Interstitial lung disease is a heterogeneous entity, which encompasses a large number of pulmonary disorders, including idiopathic pulmonary fibrosis. Gastro-oesophageal reflux appears to be more prevalent in idiopathic pulmonary fibrosis than in controls and in patients with secondary pulmonary fibrosis, but its contribution to interstitial lung disease remains unsettled.

Aims

To prospectively evaluate gastro-oesophageal reflux in patients with interstitial lung disease and to define acid reflux patterns in patients with idiopathic and secondary forms of pulmonary fibrosis.

Materials and methods

Twenty-eight patients (15 M, median age 66 years, interquartile range 60–71) were studied by history taking, pulmonary function tests, high resolution computed tomography, oesophageal manometry and 24 h oesophago-gastric pH monitoring.

Results

Sixteen patients (57%) had typical reflux symptoms. All patients completed 24 h pH metry and 14 underwent oesophageal manometry. An abnormal oesophageal acid exposure was observed in 19 patients (68%), 13 of which complained of predominant typical reflux symptoms. A diagnosis of idiopathic pulmonary fibrosis was made in 18 patients, while the remaining 10 patients were classified as secondary pulmonary fibrosis. Secondary pulmonary fibrosis patients had more restrictive lung defect, as expressed as Tiffeneau index (p < 0.05) and greater acid reflux at nighttime (p < 0.05) than idiopathic pulmonary fibrosis patients.

Conclusions

The prevalence of abnormal acid reflux in interstitial lung disease patients is high and, in particular, patients with secondary pulmonary fibrosis show higher oesophageal acid exposure than those with idiopathic form.

Introduction

Gastro-oesophageal reflux (GER) is thought to be potentially implicated in the pathogenesis of different forms of pulmonary disorders, including asthma [1], chronic obstructive pulmonary disease (COPD) [2], chronic cough [3], pneumonia [4], obstructive sleep apnoea [5] and interstitial lung disease (ILD) [6], [7], [8]. Evidences on acid aspiration-induced lung injury date several decades [9] and this is believed to be the main noxious trigger to pulmonary diseases together with vago-vagal reflexes [10]. However, the role of GER as concomitant or causal is far to be elucidated in many of these conditions including ILD.
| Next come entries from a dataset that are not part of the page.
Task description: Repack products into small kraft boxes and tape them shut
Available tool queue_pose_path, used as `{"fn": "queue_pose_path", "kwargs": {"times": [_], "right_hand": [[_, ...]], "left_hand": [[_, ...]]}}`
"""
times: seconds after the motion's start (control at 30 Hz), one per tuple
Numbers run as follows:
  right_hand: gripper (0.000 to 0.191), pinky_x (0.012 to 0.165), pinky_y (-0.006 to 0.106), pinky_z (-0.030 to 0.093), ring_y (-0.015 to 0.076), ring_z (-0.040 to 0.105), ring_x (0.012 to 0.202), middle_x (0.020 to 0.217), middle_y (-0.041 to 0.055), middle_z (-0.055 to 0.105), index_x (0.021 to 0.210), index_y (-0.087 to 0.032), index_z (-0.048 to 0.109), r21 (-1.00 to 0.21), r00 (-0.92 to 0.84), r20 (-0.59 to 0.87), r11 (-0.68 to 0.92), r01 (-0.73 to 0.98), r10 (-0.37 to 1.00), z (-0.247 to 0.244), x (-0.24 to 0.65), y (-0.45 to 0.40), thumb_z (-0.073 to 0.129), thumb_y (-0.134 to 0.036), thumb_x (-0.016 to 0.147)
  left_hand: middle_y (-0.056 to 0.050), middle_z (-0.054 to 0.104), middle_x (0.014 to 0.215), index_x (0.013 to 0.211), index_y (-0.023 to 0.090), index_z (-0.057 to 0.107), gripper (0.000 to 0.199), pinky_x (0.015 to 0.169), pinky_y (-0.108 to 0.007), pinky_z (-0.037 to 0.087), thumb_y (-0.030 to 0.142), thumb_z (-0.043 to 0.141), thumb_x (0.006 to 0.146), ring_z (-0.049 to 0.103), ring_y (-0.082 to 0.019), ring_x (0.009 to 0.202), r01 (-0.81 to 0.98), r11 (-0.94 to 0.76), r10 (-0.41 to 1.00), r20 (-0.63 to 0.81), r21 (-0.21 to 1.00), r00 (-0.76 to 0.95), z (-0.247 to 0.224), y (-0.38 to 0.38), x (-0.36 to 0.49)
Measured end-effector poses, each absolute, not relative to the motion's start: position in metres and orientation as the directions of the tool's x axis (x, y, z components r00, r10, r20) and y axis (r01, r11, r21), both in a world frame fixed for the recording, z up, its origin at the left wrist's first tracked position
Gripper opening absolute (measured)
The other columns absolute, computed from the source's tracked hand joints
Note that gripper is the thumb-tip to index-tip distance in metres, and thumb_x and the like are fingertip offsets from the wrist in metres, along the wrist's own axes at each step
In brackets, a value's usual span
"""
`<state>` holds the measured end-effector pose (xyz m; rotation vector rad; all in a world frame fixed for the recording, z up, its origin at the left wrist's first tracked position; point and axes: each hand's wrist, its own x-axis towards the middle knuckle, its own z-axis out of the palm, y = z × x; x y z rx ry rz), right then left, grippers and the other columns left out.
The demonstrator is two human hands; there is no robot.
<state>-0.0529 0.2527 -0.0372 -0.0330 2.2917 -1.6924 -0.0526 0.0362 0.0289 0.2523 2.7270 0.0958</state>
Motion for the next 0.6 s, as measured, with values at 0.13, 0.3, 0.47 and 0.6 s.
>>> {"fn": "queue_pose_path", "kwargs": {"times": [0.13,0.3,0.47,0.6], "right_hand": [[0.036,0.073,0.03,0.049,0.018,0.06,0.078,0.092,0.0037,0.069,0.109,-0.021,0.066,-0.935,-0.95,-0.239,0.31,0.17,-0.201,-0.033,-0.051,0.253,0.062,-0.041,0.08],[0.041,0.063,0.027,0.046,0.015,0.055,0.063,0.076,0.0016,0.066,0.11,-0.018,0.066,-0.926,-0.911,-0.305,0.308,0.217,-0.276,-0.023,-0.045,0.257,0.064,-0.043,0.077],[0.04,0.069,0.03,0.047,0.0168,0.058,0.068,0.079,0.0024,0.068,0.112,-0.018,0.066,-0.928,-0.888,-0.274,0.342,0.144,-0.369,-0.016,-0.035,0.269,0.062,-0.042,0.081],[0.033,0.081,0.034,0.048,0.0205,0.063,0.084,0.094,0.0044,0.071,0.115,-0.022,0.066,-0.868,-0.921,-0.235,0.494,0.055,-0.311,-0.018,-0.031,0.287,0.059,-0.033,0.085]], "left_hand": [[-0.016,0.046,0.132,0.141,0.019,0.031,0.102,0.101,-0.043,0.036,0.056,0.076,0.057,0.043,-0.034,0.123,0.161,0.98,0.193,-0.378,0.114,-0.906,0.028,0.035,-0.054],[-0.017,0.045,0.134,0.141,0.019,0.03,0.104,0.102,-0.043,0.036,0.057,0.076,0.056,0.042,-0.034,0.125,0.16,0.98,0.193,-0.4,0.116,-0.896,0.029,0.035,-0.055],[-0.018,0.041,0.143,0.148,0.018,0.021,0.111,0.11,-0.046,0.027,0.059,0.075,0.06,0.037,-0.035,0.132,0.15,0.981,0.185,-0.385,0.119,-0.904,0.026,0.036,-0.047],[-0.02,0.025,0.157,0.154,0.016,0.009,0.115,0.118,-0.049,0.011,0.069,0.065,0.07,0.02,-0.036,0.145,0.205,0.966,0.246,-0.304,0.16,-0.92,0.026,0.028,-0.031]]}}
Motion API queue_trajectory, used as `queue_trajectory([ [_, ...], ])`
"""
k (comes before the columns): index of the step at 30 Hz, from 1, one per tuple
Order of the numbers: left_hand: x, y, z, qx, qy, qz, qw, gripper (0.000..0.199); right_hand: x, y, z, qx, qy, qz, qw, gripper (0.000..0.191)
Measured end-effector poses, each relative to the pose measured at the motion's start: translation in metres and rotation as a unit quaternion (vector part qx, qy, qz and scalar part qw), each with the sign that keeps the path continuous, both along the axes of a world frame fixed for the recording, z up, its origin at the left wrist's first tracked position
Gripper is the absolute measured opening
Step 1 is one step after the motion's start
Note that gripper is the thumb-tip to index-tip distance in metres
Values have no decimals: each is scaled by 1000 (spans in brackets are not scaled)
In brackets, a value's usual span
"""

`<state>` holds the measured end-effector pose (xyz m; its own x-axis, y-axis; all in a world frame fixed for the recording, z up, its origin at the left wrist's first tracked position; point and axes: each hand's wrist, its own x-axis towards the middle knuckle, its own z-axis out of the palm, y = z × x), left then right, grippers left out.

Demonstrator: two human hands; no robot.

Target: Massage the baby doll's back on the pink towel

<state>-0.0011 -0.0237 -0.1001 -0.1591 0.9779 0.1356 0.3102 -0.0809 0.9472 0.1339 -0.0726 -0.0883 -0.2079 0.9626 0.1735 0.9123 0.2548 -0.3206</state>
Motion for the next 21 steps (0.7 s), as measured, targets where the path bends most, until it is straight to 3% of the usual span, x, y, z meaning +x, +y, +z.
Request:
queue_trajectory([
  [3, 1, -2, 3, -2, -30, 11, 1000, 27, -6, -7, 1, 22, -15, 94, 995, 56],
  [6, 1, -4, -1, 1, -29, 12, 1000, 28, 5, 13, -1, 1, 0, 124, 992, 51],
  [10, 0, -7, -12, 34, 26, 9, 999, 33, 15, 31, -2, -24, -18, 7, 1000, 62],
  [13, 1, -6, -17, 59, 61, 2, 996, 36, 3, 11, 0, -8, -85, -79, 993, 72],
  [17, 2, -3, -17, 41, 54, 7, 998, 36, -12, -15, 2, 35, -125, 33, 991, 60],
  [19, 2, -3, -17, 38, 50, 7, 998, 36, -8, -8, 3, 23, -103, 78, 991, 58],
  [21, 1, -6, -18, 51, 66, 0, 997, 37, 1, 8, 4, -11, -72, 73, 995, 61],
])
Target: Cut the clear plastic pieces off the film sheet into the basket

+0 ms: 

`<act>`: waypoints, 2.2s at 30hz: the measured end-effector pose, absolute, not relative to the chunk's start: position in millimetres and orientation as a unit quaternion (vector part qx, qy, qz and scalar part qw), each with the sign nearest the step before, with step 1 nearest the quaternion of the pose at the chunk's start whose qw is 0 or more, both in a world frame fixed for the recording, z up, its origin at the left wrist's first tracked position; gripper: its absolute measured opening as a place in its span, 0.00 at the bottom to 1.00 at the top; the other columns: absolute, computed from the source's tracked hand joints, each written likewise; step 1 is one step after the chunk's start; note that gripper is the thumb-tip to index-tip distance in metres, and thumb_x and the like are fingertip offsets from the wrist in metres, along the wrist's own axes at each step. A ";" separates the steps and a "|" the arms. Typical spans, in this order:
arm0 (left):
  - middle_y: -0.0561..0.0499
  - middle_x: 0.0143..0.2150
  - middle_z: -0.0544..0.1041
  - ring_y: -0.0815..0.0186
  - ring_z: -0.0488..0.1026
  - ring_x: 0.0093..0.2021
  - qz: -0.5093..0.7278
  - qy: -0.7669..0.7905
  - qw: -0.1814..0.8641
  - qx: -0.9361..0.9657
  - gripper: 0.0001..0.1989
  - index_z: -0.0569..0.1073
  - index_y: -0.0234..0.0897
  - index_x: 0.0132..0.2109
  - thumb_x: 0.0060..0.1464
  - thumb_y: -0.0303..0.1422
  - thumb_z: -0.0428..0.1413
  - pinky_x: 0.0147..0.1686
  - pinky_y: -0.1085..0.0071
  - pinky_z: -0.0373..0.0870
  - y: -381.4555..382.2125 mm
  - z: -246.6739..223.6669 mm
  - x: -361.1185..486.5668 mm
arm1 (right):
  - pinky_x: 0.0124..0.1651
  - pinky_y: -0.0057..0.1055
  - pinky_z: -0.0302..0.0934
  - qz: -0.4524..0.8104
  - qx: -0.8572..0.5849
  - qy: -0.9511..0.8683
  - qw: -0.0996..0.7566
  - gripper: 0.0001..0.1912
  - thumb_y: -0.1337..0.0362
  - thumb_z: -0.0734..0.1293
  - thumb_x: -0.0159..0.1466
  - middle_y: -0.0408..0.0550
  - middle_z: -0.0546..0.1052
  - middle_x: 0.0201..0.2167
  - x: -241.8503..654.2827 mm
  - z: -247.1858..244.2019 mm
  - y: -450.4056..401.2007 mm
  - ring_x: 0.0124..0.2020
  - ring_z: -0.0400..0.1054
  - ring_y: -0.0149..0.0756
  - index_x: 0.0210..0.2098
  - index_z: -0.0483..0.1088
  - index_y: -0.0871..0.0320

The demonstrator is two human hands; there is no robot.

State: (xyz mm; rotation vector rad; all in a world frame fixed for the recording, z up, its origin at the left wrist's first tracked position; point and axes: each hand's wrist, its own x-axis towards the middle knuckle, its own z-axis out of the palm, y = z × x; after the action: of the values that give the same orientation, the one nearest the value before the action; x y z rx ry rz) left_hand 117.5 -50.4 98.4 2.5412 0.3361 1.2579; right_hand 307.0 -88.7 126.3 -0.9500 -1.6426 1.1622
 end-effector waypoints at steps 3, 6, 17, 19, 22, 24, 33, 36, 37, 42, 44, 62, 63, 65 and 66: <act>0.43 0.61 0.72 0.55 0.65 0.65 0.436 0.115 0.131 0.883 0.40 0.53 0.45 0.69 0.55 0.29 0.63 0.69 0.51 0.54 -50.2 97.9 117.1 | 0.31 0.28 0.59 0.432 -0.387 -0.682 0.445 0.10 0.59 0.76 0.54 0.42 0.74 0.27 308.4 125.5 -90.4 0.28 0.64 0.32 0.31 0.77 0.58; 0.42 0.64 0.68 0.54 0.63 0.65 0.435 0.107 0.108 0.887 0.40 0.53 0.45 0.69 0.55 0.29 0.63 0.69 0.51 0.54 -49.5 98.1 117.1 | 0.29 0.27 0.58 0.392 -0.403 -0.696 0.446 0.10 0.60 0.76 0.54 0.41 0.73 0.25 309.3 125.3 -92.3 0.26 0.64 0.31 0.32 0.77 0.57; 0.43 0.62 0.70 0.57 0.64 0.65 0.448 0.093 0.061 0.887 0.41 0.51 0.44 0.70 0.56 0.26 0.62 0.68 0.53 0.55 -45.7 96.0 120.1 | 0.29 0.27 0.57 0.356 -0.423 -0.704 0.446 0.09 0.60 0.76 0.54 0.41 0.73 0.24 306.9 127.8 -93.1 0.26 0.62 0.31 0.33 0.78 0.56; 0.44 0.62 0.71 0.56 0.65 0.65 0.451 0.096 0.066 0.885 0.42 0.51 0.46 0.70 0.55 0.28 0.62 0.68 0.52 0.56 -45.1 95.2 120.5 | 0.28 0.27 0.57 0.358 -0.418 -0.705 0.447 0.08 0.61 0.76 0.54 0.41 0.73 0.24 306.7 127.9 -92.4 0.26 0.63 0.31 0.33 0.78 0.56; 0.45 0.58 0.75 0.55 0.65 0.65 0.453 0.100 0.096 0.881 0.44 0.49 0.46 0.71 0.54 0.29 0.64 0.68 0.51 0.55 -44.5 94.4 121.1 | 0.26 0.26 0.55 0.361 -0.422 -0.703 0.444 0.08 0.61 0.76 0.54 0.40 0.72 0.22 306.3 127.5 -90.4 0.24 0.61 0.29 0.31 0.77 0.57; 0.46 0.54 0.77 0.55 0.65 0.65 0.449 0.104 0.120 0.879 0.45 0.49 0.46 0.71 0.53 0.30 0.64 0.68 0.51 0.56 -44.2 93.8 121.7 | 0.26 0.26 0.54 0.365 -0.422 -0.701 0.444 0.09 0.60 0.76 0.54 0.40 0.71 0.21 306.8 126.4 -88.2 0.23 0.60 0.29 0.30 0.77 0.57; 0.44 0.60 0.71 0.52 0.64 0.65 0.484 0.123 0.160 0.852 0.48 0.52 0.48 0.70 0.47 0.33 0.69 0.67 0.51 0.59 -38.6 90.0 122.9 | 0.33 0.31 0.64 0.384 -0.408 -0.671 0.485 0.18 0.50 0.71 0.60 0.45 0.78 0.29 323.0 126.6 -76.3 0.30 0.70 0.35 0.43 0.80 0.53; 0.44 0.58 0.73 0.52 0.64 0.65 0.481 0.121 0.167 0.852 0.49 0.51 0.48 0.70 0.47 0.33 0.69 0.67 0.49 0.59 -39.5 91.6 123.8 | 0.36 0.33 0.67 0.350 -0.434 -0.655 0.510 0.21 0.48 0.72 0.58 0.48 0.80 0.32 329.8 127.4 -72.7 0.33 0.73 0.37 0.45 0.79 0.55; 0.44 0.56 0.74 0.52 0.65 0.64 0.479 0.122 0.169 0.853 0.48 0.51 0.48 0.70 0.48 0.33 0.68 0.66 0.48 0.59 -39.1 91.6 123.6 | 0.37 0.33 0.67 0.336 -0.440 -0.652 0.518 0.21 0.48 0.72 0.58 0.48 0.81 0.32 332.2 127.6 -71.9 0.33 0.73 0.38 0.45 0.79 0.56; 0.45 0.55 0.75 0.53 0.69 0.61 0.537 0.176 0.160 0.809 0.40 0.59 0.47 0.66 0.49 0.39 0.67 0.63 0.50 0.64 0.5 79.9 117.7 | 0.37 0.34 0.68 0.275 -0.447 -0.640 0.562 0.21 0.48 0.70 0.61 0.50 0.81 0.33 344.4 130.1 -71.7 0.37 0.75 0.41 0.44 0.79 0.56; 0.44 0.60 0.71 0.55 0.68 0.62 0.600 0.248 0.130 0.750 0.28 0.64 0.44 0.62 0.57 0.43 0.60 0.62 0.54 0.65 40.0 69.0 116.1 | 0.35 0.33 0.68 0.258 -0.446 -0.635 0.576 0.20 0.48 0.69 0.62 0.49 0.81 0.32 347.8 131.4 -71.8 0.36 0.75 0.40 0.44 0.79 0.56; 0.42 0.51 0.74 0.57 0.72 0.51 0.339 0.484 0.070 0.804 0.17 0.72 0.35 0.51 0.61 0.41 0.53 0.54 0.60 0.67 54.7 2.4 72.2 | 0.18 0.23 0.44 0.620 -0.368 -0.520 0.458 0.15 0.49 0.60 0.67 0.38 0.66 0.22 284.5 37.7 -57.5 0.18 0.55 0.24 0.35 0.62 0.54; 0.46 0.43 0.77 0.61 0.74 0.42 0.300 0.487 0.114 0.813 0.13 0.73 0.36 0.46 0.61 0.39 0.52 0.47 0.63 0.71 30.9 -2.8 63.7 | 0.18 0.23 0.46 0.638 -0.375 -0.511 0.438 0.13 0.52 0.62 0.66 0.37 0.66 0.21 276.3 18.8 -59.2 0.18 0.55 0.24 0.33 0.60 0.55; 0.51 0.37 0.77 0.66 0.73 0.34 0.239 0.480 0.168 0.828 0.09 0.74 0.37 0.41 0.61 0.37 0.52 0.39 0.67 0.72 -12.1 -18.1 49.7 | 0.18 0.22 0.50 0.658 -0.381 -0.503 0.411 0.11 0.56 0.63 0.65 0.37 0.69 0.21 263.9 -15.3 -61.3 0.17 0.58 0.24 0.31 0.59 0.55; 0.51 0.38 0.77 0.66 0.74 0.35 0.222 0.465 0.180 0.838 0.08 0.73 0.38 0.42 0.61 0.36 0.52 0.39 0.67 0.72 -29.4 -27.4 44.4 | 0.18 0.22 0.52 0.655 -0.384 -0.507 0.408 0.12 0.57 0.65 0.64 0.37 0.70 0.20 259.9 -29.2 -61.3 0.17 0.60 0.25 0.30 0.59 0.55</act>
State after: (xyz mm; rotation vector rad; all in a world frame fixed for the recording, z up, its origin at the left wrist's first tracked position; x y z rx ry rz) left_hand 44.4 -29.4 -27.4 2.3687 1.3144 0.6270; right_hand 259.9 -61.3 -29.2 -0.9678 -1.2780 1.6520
ILD encompasses a heterogeneous group of acute and chronic disorders characterised by diffuse pulmonary infiltrates with histologic features of pulmonary inflammation, exertional dyspnoea and restrictive lung patterns [11]. Pulmonary fibrosis results from a variety of insults to the lung, including toxic, autoimmune, drug-induced, infectious, or traumatic injuries. Exposure to a known aetiological factor does not always lead to fibrosis and the existence of familial forms of lung fibrosis suggests a genetic predisposition [12]. When the aetiology of ILD is unknown, the disease is classified as idiopathic pulmonary fibrosis (IPF), which is a progressive and fatal syndrome. It usually affects adults in the fifth decade and mortality rates are high, with median survival at the time of diagnosis of 4–5 years [13]. We defined cases with recognisable underlying causes as secondary pulmonary fibrosis (SPF).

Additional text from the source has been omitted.